- [Assignment]
Copy the lines below exactly. Start at the first and finish with the line containing "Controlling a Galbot".

- [Dataset extract]
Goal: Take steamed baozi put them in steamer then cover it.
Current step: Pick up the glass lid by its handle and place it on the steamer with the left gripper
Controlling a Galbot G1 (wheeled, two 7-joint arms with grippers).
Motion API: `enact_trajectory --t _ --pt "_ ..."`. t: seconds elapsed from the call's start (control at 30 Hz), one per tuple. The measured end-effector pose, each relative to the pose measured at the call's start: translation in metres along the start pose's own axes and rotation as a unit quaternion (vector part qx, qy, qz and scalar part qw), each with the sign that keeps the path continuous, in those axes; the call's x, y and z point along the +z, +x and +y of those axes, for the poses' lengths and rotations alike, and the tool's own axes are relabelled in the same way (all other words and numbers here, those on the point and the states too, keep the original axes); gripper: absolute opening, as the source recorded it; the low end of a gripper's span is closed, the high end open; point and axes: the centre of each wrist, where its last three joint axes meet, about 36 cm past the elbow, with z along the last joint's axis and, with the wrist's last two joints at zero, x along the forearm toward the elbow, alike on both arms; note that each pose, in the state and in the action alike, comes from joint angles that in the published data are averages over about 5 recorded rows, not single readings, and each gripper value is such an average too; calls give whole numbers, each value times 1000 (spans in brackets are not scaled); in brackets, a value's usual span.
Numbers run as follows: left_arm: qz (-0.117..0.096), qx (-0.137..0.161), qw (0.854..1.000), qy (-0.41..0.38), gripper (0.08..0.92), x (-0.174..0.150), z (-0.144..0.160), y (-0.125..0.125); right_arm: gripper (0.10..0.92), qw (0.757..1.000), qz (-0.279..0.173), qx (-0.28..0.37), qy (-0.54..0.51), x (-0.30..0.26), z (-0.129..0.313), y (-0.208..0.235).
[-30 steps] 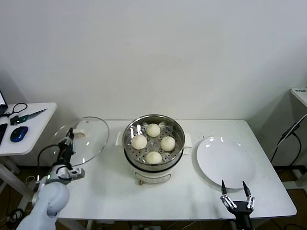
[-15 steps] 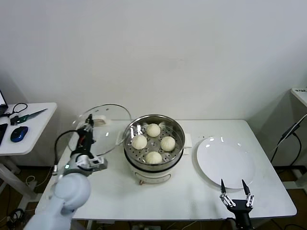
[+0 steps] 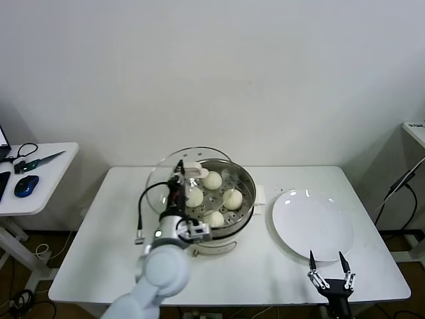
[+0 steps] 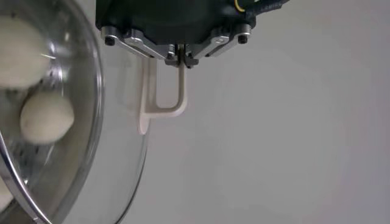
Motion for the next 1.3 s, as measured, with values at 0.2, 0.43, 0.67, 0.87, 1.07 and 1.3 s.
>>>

- [Solution to this exercise]
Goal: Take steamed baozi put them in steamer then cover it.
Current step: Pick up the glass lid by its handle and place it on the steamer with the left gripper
Controlling a Galbot G1 (wheeled, two 7-joint arms with grippers).

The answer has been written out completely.